Early in one’s career, an individual undergoes many personal
and professional changes as the employee seeks to reconcile
his/her needs with the organization’s needs. Recent research
by Davey and Arnold (2000) reported that negotiation skill
is a critical ability for reconciling these complex
trade-offs. After getting established in one’s career,
issues of identity, role and status must be tackled.
Negotiation skill has long been argued to be a key
determinant of successfully sorting out such issues
(Blankenship, 1973). Furthermore, every individual is often
confronted with unexpected crises that pit the employee’s
needs and interests against the organization’s needs and
interests. Once again, negotiation skill has been found to
be a key source to transcend these dilemmas (Estienne,
1997).
Furthermore, managers are
increasingly being asked to lead organizational change
efforts so that the organization can adjust to a constantly
changing environment. Recent research shows that negotiation
skill is particularly important for managers as they
negotiate with their families, as well as their co-workers,
in adjusting to these on-going organizational changes (Buchanon,
2003). All this literature and logic suggests the following
hypothesis:
Hypothesis 2: A manager’s negotiation skills will be
positively related to his/her career satisfaction within
his/her dual-career family.
Assistance and Marital Happiness
Stevens, Kinger, and Riley (2001) found the division of
household tasks to play a factor in marital satisfaction.
The perceived fairness in the division of household
labor rather than the actual division of labor is
apparently the key to the wife’s contentment (Ward, 1993)
although others found that a perceived unfair division of
labor decreased wives’ marital quality and led to role
strain in the marriages (Frisco & Williams, 2003) and
created a major source of conflict (Zang & Farley, 1995).
While there are many organizational forms of assistance
available to couples to assist in household and caregiving
duties, we are most interested in assistance provided by
friends and family (i.e., unpaid assistance), as well
as hired workers (i.e., paid assistance) because it
has been less studied (Kossek et al., 1999). In The
Second Shift (1989), Hochschild wrote that more affluent
mothers often hire less affluent mothers or single women to
work the second shift for them. However, those mothers were
still required to do the planning, organizing, scheduling,
supervising, hiring, and training of these paid workers that
added to their family responsibilities. Hochschild (1997)
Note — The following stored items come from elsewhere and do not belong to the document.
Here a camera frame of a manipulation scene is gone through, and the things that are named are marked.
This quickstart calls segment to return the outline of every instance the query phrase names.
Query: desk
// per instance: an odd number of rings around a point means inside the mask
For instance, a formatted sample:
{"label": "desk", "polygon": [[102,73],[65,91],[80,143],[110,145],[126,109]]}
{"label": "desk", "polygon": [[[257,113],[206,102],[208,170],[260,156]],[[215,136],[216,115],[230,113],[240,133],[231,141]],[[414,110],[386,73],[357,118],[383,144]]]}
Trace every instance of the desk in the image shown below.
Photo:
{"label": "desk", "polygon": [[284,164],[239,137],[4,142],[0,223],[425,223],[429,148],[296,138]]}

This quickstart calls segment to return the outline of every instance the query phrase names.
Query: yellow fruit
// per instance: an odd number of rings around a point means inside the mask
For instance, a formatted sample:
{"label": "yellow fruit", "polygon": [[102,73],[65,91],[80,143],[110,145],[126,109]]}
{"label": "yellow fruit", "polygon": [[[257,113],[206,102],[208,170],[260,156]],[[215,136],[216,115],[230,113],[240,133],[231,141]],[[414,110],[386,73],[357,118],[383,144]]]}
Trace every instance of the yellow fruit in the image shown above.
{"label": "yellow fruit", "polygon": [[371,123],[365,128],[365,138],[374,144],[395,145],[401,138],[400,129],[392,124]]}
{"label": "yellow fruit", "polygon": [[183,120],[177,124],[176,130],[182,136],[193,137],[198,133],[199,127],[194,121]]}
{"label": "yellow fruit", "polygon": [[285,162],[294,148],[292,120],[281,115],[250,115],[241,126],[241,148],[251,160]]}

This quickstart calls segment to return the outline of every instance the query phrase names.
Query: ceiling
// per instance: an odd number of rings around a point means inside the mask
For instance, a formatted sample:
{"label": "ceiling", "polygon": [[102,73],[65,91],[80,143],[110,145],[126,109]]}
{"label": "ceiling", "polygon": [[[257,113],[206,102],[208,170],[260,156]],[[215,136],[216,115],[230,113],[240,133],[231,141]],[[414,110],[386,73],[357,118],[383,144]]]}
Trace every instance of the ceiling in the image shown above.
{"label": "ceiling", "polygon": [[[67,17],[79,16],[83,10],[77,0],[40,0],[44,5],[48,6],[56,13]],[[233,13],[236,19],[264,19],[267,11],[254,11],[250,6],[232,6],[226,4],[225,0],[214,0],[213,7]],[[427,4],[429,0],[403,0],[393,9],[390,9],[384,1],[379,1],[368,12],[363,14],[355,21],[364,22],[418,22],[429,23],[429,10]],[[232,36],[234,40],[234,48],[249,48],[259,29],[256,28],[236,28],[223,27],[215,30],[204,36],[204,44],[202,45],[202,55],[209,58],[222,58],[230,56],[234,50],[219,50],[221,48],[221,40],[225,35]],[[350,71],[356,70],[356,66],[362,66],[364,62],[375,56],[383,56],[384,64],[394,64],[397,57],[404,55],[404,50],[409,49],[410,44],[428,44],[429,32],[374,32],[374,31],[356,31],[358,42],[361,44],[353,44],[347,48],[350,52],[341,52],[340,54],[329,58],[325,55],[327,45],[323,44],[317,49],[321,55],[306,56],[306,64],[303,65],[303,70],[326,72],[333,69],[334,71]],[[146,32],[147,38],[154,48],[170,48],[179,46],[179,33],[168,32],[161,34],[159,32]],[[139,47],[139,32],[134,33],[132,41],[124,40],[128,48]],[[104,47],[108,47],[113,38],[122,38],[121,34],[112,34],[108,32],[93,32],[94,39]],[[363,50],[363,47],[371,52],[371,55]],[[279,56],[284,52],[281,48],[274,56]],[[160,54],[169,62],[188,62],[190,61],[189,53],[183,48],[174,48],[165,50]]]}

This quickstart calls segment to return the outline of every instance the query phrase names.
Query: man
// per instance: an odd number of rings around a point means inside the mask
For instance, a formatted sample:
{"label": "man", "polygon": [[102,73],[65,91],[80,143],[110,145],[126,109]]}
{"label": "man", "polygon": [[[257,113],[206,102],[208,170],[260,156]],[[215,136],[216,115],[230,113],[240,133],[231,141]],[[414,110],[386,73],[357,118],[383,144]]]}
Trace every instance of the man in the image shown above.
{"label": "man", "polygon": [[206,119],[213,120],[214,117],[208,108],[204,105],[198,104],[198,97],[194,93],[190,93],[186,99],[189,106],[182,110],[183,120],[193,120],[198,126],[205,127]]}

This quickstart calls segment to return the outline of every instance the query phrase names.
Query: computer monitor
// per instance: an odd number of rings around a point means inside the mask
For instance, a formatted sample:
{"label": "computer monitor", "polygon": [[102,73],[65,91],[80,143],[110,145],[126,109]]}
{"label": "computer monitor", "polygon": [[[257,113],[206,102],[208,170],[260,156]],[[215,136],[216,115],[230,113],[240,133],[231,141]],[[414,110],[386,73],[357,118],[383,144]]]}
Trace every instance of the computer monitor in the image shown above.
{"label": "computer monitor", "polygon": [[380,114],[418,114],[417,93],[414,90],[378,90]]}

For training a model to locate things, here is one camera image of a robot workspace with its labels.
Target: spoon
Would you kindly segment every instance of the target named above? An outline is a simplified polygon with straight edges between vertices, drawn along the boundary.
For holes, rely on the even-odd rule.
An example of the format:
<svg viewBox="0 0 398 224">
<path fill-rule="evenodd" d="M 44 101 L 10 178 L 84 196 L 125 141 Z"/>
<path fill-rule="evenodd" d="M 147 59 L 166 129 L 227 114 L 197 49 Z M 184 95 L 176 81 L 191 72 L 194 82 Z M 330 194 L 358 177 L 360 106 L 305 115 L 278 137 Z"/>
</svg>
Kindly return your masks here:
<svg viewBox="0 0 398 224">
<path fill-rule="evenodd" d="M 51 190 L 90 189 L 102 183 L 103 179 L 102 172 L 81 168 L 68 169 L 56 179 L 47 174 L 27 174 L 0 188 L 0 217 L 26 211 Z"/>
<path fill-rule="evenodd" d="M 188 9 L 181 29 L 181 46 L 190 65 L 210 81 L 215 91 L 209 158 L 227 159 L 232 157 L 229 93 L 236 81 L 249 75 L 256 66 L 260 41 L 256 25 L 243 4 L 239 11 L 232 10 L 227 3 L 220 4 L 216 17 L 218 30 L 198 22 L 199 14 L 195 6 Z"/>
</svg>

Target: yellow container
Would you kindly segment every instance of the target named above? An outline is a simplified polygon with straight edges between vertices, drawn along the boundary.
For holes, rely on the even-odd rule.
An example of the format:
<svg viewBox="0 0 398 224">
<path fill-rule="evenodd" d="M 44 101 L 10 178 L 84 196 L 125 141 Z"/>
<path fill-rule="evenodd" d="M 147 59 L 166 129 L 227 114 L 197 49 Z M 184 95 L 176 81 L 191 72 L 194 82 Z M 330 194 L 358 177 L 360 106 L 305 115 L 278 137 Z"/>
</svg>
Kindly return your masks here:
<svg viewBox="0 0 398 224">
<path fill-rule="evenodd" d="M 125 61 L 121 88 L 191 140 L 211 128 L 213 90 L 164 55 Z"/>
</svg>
also argued that unpaid assistance is “drying up” as more
and more Americans join the workforce. Obviously, one’s
partner can assist with household and childcare duties, but
when both parents work, their time and energy have limits to
what can be done outside of work demands.
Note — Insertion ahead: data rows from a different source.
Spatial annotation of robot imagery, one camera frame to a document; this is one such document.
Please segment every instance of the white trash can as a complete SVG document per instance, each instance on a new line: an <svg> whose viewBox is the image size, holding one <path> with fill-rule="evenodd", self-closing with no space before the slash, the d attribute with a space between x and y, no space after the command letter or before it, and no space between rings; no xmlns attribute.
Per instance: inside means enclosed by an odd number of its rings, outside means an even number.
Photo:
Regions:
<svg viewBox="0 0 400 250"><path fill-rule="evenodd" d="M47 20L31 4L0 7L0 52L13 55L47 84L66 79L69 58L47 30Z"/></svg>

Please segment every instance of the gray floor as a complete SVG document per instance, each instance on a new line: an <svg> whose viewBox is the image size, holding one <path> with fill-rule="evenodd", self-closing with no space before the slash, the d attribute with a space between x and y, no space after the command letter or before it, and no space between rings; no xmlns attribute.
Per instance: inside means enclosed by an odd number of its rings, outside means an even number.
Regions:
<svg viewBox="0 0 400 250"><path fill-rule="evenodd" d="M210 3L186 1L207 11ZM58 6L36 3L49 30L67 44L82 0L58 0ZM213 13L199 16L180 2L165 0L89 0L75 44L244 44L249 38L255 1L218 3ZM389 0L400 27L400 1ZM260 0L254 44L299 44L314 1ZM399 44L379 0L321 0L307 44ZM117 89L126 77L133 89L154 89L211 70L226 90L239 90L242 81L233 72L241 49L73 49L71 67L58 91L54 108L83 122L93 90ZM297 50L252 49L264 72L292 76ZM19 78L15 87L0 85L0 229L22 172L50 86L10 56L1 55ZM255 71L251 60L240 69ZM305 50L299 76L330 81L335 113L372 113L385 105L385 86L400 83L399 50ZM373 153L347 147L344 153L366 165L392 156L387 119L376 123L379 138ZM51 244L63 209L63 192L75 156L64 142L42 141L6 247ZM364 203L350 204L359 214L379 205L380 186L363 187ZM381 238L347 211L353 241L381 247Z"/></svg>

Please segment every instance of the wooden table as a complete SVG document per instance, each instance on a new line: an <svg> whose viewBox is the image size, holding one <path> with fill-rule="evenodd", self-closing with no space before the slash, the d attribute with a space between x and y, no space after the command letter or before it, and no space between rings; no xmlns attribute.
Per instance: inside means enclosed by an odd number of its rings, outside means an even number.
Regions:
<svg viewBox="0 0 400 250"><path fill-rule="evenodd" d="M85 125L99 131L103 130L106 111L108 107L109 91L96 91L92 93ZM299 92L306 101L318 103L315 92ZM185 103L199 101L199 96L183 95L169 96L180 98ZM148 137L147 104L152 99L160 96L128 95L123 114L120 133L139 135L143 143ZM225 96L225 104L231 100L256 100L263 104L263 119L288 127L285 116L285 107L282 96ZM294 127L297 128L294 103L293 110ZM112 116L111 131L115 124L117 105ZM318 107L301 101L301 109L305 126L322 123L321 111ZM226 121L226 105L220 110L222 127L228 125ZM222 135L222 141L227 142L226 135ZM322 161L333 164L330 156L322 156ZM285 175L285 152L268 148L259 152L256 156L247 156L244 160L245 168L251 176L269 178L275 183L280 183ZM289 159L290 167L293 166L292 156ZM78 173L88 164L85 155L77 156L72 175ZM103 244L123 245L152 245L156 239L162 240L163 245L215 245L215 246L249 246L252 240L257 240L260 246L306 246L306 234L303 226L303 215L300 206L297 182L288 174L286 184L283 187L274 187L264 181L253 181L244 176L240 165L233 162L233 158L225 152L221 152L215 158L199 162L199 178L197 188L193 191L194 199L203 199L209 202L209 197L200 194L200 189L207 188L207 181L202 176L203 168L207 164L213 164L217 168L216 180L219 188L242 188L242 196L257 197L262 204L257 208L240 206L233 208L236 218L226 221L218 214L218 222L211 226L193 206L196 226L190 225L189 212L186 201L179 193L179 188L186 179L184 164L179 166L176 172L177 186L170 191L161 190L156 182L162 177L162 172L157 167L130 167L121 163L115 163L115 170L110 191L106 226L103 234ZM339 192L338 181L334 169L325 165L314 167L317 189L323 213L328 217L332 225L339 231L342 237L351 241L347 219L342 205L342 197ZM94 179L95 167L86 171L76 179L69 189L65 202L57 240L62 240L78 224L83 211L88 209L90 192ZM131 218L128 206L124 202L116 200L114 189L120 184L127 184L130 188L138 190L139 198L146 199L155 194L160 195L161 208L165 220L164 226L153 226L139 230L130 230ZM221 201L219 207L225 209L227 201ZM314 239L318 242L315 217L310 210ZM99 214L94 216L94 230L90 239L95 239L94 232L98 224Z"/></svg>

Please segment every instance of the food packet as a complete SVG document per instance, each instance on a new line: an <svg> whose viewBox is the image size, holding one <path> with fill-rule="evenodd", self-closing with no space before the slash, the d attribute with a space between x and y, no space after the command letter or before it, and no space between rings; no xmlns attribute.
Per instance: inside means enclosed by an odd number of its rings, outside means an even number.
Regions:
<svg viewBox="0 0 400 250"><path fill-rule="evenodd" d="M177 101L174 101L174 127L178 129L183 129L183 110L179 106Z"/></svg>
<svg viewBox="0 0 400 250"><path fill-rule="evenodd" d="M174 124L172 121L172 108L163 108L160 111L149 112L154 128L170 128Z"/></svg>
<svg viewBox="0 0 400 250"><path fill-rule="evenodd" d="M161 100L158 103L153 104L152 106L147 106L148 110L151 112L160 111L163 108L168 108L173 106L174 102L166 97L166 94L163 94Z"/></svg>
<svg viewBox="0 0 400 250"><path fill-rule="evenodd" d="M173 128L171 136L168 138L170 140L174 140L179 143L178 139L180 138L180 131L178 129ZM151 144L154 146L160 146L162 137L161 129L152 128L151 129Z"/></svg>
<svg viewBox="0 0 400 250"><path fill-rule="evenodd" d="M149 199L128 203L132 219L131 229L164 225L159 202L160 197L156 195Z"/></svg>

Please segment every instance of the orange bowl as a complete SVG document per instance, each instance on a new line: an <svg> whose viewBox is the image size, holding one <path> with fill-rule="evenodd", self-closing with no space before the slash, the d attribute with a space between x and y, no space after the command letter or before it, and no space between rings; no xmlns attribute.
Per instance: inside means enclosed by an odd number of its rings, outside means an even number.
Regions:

Although an adaptive strategy for dual-career couples is
hiring or recruiting help, households rarely have the
support of a full-time homemaker, paid or unpaid (Moen & Yu,
2000). Becker and Moen (1999) reported that a few of the
dual-career couples in their study relied on full-time paid
childcare and other paid household services. However, this
was the exception. Much more common was the family that
relied on the working woman to handle some or most of the
household and childcare responsibilities, while she
maintained her career (Becker & Moen, 1999). Friedman and
Greenhaus (2000) focused on behavioral and emotional support
between spouses, and suggested that internal and external
assistance was key to development of successful work/family
balance amongst dual-career couples. This literature and
logic suggests the following two hypotheses:
Hypothesis 3a: A manager’s level of paid assistance with
household duties will be positively related to his/her
marital happiness within his/her dual-career family.
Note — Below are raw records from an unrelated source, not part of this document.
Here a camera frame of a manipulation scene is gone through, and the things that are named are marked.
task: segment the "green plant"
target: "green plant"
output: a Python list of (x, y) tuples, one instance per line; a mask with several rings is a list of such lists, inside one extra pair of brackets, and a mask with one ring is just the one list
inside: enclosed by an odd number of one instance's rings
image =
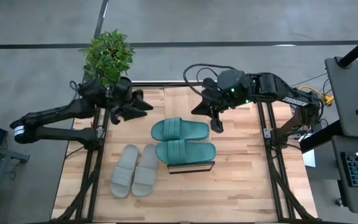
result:
[(102, 84), (117, 83), (122, 72), (130, 69), (135, 53), (125, 42), (126, 37), (114, 30), (93, 39), (90, 47), (81, 50), (86, 55), (85, 73), (99, 77)]

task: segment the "gray floor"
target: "gray floor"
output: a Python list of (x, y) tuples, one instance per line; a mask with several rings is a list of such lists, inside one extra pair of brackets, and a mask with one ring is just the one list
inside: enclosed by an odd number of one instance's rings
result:
[[(0, 1), (0, 44), (86, 43), (92, 38), (102, 0)], [(118, 28), (131, 42), (358, 40), (358, 1), (353, 0), (110, 0), (102, 30)], [(324, 59), (354, 46), (210, 47), (136, 49), (133, 80), (181, 80), (192, 63), (232, 65), (246, 72), (273, 72), (295, 84), (325, 72)], [(77, 49), (0, 50), (0, 127), (30, 111), (67, 104), (80, 82), (84, 58)], [(320, 89), (326, 76), (306, 84)], [(337, 120), (335, 105), (324, 117)], [(72, 121), (54, 124), (70, 128)], [(6, 177), (0, 194), (0, 223), (48, 220), (67, 142), (9, 148), (31, 155)], [(358, 223), (358, 214), (333, 204), (334, 180), (311, 179), (319, 217)]]

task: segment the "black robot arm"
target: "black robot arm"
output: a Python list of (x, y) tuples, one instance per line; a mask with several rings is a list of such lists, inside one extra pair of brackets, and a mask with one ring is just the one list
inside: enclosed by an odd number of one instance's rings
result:
[(97, 150), (101, 146), (101, 133), (94, 128), (82, 130), (46, 128), (43, 125), (70, 118), (90, 118), (95, 115), (96, 107), (110, 111), (111, 122), (118, 124), (119, 116), (128, 119), (139, 118), (153, 107), (143, 100), (143, 91), (132, 92), (132, 83), (122, 77), (118, 83), (103, 86), (95, 78), (80, 84), (76, 89), (82, 98), (75, 99), (66, 106), (28, 113), (14, 121), (10, 127), (14, 130), (15, 141), (21, 144), (33, 143), (40, 139), (78, 141), (85, 149)]
[(200, 93), (203, 97), (202, 102), (191, 113), (212, 118), (211, 129), (217, 133), (223, 132), (219, 113), (245, 103), (282, 101), (297, 106), (294, 116), (289, 121), (281, 128), (271, 130), (270, 143), (275, 148), (285, 148), (289, 135), (304, 125), (318, 123), (321, 117), (319, 110), (322, 108), (322, 102), (316, 93), (292, 88), (272, 73), (246, 74), (240, 70), (230, 69), (221, 72), (217, 82), (211, 78), (204, 79), (203, 87), (204, 90)]

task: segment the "wooden table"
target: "wooden table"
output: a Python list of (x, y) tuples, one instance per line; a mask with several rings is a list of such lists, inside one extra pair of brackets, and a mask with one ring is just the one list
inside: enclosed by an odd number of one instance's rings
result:
[[(94, 222), (277, 220), (258, 109), (253, 103), (221, 114), (224, 132), (218, 134), (211, 131), (209, 138), (205, 140), (211, 141), (217, 149), (216, 164), (211, 172), (170, 175), (166, 165), (160, 163), (157, 183), (149, 196), (137, 198), (130, 193), (125, 199), (115, 198), (110, 193), (109, 182), (113, 167), (125, 145), (135, 144), (142, 152), (146, 144), (158, 143), (151, 138), (150, 130), (153, 124), (165, 118), (180, 116), (209, 124), (207, 116), (190, 113), (201, 101), (201, 97), (188, 87), (143, 90), (145, 101), (153, 105), (154, 110), (149, 111), (146, 117), (121, 122), (117, 126), (109, 123)], [(281, 126), (291, 117), (288, 105), (274, 103), (273, 108), (277, 126)], [(90, 121), (91, 119), (76, 119), (74, 128), (90, 126)], [(69, 143), (67, 153), (80, 146), (78, 142)], [(283, 156), (292, 192), (307, 211), (317, 217), (301, 152), (289, 147), (283, 150)], [(78, 193), (85, 157), (86, 151), (82, 150), (66, 159), (52, 218), (62, 214)], [(83, 215), (88, 211), (88, 197), (85, 198)], [(280, 198), (285, 217), (288, 217), (282, 192)]]

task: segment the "slide sandal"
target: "slide sandal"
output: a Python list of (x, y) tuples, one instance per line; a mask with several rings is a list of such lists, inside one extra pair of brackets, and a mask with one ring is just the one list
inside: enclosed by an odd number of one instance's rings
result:
[(110, 182), (110, 191), (117, 198), (124, 198), (131, 189), (139, 149), (134, 145), (126, 145), (114, 167)]
[(158, 159), (168, 165), (211, 161), (216, 156), (216, 148), (213, 144), (185, 140), (158, 143), (155, 152)]
[(208, 124), (198, 121), (185, 121), (181, 118), (167, 118), (152, 127), (152, 137), (158, 141), (176, 139), (199, 140), (209, 135)]
[(145, 197), (150, 194), (157, 180), (158, 158), (155, 155), (155, 145), (145, 146), (139, 165), (135, 168), (132, 193), (137, 197)]
Assistance and Career Satisfaction
Previous research has shown that work-related variables are
the primary determinants of job and career satisfaction (Noor,
2003). However, with the increasing prevalence of the
dual-career family, work-family situations are increasingly
important predictors of career satisfaction and success (Kossek
& Ozeki, 1998). If this is the case, tactics taken by
managers to reduce work-family conflict through paid and
unpaid assistance with household duties should lead to more
satisfaction with one’s career.
There is some empirical support behind this logic. For
example, Martins, Eddleston, and Viega (2002) found that the
extent of community ties moderated the relationship between
work-family conflict and career satisfaction. Related to
that research, King, Mattimore, King and Adams (1995) found
that assistance, in the form of emotional and instrumental
support, positively influenced a worker’s job and career
satisfaction. Finally, several studies have reported that
when parents had external assistance for their children,
they reported more work-family balance and greater job
satisfaction (“Childcare perks,” 2002; LoJacono, 2001).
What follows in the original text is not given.